WSET - Central Virginia's ABC Affiliate - Aired March 21, 2012


Amherst Co., VA - An Amherst County native is the mastermind behind a children's book series that's now in some local preschools.

The first set is called "Honeysuckle Cottage."  The books combine songs with reading and also include games that keep learning fun.

After graduating from Lynchburg College, Deborah Grow worked as a professional singer and actor in Chicago and New York. Her marriage led her to Japan where she started teaching.

Grow found out how big a difference music makes in helping Japanese children learn to read.

"I wanted to also help children in this country who are struggling with reading or teachers who are very in a box trying to teach under the standards of learning," said Grow.

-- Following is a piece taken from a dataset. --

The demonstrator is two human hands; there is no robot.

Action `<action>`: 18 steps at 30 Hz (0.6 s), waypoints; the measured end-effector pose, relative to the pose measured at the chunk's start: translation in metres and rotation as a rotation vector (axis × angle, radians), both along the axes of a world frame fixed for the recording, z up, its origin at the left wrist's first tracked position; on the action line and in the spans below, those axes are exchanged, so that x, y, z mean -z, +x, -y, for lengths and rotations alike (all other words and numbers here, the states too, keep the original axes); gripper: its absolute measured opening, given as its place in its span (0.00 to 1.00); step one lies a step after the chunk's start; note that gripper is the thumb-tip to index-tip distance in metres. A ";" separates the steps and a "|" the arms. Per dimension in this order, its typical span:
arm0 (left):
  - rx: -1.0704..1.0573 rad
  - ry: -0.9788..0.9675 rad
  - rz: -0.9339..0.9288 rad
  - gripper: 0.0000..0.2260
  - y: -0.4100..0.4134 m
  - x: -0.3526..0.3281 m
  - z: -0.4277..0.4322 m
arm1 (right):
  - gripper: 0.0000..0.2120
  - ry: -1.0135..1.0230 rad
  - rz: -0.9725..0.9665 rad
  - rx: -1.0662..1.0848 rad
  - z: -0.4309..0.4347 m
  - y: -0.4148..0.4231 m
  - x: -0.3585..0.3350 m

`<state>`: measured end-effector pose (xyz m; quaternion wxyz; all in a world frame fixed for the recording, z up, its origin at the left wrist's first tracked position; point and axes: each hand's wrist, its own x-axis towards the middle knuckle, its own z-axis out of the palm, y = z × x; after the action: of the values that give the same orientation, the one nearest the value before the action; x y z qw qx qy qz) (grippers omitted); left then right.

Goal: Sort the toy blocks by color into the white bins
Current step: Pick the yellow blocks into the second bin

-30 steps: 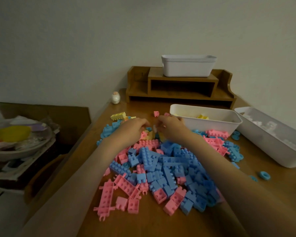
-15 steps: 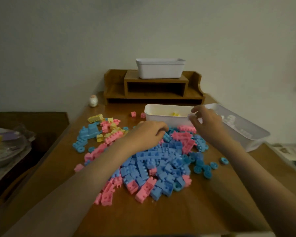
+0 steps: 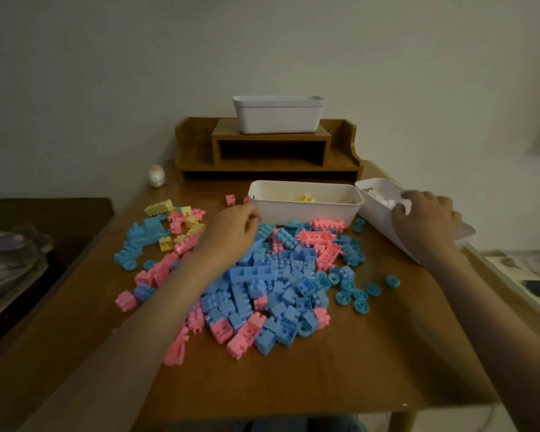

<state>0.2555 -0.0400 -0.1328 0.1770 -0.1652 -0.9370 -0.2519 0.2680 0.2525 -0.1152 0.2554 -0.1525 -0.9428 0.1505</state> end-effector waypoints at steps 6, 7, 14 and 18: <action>-0.224 -0.023 0.048 0.07 -0.011 -0.002 0.078 | 0.14 0.018 -0.051 -0.494 0.085 -0.010 -0.010; -0.200 -0.078 0.114 0.08 -0.012 0.000 0.088 | 0.14 0.040 -0.005 -0.592 0.104 -0.011 -0.009; -0.095 -0.090 0.305 0.17 -0.005 0.018 0.105 | 0.19 -0.006 0.270 -0.780 0.195 -0.022 0.014; -0.084 -0.079 0.269 0.10 -0.004 0.025 0.108 | 0.16 0.095 0.394 -0.743 0.209 -0.030 0.026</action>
<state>0.2518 -0.1481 -0.1578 0.0535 -0.0975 -0.9675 -0.2270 0.2376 0.0436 -0.1408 0.0055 0.1836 -0.9704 0.1568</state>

Grow not only wrote the books, it's her voice you'll hear on the CD.



Amherst native promotes songs, books to help students


By: SCOTT MARSHALL | The Amherst New Era-Progress 

Published: April 04, 2012


A lifelong singer, performer and teacher from Amherst returned from Japan in March to promote a new series of books and songs that help children learn to read through music.

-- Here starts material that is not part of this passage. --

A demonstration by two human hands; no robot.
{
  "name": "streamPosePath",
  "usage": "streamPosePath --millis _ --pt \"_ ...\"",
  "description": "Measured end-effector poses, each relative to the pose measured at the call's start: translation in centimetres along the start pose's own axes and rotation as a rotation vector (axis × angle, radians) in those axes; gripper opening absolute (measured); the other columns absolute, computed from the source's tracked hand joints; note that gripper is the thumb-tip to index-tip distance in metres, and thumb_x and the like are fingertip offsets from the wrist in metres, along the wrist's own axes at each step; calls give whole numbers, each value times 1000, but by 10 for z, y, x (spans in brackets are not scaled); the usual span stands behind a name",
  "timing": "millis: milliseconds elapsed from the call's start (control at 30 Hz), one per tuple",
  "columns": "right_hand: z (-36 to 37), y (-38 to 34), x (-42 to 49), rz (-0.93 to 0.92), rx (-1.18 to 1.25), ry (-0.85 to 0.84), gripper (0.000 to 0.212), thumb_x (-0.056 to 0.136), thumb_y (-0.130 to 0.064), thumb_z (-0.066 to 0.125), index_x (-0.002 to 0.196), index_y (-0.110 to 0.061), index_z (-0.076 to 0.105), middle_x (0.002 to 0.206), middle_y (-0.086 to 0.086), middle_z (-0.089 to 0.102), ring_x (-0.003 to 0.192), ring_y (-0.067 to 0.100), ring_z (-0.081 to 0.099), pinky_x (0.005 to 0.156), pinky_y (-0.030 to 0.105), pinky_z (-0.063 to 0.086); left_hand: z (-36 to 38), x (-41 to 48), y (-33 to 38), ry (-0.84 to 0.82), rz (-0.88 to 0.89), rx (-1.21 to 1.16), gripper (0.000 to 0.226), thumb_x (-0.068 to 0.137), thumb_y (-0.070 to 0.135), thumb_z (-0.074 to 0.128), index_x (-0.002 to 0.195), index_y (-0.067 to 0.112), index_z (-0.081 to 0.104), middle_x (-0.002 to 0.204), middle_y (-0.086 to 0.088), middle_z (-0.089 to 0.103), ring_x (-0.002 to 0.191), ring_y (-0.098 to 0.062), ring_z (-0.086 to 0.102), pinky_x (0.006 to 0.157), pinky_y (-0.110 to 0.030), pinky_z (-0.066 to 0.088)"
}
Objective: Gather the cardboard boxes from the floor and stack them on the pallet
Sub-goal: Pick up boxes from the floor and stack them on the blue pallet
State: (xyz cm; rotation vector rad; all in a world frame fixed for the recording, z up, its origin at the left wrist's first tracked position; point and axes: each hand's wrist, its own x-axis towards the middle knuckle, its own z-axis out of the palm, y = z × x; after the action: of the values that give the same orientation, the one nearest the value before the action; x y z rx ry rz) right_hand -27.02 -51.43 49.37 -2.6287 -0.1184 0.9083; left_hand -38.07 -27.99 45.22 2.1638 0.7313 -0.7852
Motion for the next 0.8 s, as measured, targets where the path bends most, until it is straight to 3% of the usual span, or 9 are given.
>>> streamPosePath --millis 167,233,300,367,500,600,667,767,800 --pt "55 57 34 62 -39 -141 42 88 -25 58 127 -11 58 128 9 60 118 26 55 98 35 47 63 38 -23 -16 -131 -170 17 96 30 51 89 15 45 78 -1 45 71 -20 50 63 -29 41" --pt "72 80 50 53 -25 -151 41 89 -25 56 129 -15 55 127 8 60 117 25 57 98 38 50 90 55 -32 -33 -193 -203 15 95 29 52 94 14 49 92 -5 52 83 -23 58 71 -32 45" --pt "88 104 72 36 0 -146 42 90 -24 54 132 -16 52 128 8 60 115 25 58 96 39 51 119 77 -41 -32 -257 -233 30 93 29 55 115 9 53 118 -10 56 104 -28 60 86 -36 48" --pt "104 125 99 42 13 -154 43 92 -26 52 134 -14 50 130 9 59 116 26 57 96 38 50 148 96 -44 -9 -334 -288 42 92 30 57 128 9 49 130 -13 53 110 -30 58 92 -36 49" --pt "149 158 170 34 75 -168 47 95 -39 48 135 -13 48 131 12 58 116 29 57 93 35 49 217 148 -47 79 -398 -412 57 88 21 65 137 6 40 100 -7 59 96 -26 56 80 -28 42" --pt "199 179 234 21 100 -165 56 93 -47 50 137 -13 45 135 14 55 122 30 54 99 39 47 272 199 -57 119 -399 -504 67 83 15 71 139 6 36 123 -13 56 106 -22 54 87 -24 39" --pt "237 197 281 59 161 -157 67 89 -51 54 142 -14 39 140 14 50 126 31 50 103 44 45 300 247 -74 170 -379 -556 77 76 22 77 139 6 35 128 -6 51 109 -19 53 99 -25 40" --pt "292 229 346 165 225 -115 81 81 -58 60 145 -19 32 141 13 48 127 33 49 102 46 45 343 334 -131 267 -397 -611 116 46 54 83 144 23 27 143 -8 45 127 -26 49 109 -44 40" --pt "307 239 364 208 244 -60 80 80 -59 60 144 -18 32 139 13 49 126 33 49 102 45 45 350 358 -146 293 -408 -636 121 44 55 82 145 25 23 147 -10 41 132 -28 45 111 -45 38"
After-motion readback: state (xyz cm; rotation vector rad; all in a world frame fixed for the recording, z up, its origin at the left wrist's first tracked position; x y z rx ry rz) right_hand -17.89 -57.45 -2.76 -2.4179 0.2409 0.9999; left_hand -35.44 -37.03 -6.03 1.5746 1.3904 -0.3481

“It’s sort of a collage of my life,” said Deborah Grow, who has lived in Japan for 10 years. “Every skill I’ve used in my life is in this.”

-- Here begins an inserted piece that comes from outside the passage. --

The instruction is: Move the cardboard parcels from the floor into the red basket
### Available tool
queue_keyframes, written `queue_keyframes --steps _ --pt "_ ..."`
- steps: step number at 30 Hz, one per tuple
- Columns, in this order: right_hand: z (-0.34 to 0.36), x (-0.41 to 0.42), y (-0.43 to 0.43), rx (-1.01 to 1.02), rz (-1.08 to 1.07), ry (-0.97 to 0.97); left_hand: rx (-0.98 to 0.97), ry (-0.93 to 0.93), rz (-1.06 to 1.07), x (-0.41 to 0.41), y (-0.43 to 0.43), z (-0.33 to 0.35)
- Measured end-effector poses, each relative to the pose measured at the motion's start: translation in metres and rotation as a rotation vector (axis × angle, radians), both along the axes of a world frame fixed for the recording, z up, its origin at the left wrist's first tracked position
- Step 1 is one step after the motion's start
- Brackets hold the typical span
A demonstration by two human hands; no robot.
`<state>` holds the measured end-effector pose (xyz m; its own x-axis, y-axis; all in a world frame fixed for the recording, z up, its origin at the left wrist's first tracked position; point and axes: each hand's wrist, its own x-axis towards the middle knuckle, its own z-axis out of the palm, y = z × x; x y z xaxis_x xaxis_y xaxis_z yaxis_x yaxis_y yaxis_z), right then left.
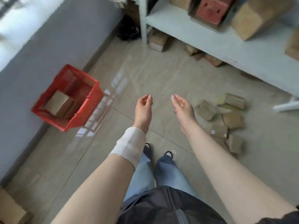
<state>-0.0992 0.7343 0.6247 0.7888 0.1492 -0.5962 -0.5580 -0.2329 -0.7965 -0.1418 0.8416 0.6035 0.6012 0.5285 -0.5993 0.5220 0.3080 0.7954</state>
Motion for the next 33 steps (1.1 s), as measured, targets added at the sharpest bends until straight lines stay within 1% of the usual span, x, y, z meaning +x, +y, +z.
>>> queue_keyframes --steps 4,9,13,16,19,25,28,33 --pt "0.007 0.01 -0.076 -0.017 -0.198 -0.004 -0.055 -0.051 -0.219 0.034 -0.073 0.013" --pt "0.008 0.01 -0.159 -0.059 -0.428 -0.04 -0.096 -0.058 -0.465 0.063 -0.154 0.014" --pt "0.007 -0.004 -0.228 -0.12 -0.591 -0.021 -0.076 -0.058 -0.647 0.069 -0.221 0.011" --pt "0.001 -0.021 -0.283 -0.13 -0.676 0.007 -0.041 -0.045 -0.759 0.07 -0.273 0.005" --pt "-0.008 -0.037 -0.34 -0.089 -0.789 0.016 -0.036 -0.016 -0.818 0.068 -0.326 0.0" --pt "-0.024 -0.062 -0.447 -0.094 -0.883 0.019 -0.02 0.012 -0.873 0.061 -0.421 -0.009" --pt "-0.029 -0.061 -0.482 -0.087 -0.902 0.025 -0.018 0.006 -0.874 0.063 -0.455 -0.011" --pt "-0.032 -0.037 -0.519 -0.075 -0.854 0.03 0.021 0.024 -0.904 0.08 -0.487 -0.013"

The series is called Honeysuckle Cottage, which grew out of an English and music school she formed in Tsukuba, Japan, north of Tokyo, called the English Garden.

The mission statement of Honeysuckle Cottage is “to unlock the world through English.”

“My vision of the English Garden is a magical and beautiful place with lovely countryside cottages, which are the homes of the characters in the books,” she said. “The first cottage is Honeysuckle Cottage, with honeysuckle vines growing up the walls, and is home to Ruff, our first character. Later cottages will have other countryside flower names.”

With so many children’s books on the market, “I felt I had something unique to offer with Honeysuckle Cottage,” with professionally arranged music in a variety of styles, from jazz to tango, with authentic instruments. The illustrations were done by a young Japanese artist, and the educational value has been praised in Japan and the United States. It was printed in Hong Kong.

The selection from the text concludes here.